TASK GOAL – Quote every line below exactly as it reads.

DATA BELOW –
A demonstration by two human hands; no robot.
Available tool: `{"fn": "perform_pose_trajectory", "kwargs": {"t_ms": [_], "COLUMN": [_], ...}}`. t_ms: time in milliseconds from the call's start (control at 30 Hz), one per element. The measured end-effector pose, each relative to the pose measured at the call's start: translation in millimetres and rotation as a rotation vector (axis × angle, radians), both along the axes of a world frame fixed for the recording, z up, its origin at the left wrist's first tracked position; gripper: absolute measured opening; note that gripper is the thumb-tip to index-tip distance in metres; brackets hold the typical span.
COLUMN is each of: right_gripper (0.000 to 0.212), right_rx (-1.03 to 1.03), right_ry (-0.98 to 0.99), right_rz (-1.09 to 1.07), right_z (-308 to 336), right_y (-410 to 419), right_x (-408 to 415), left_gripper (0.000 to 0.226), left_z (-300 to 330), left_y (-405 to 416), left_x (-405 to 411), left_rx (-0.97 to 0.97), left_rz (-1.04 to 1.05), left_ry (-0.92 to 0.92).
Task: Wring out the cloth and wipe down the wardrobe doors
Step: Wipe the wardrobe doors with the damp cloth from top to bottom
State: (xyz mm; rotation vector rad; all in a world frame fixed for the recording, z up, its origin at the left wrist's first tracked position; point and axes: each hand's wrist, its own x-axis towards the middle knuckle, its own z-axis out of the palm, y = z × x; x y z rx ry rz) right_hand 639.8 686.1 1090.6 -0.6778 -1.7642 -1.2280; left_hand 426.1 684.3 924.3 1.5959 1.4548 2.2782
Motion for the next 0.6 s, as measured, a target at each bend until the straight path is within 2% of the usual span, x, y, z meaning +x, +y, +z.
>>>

THE COMPLETED TASK –
A demonstration by two human hands; no robot.
Available tool: `{"fn": "perform_pose_trajectory", "kwargs": {"t_ms": [_], "COLUMN": [_], ...}}`. t_ms: time in milliseconds from the call's start (control at 30 Hz), one per element. The measured end-effector pose, each relative to the pose measured at the call's start: translation in millimetres and rotation as a rotation vector (axis × angle, radians), both along the axes of a world frame fixed for the recording, z up, its origin at the left wrist's first tracked position; gripper: absolute measured opening; note that gripper is the thumb-tip to index-tip distance in metres; brackets hold the typical span.
COLUMN is each of: right_gripper (0.000 to 0.212), right_rx (-1.03 to 1.03), right_ry (-0.98 to 0.99), right_rz (-1.09 to 1.07), right_z (-308 to 336), right_y (-410 to 419), right_x (-408 to 415), left_gripper (0.000 to 0.226), left_z (-300 to 330), left_y (-405 to 416), left_x (-405 to 411), left_rx (-0.97 to 0.97), left_rz (-1.04 to 1.05), left_ry (-0.92 to 0.92).
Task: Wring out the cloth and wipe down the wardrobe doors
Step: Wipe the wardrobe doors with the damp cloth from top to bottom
State: (xyz mm; rotation vector rad; all in a world frame fixed for the recording, z up, its origin at the left wrist's first tracked position; point and axes: each hand's wrist, its own x-axis towards the middle knuckle, its own z-axis out of the palm, y = z × x; x y z rx ry rz) right_hand 639.8 686.1 1090.6 -0.6778 -1.7642 -1.2280; left_hand 426.1 684.3 924.3 1.5959 1.4548 2.2782
Motion for the next 0.6 s, as measured, a target at each bend until the straight path is within 2% of the usual span, x, y, z meaning +x, +y, +z.
>>>

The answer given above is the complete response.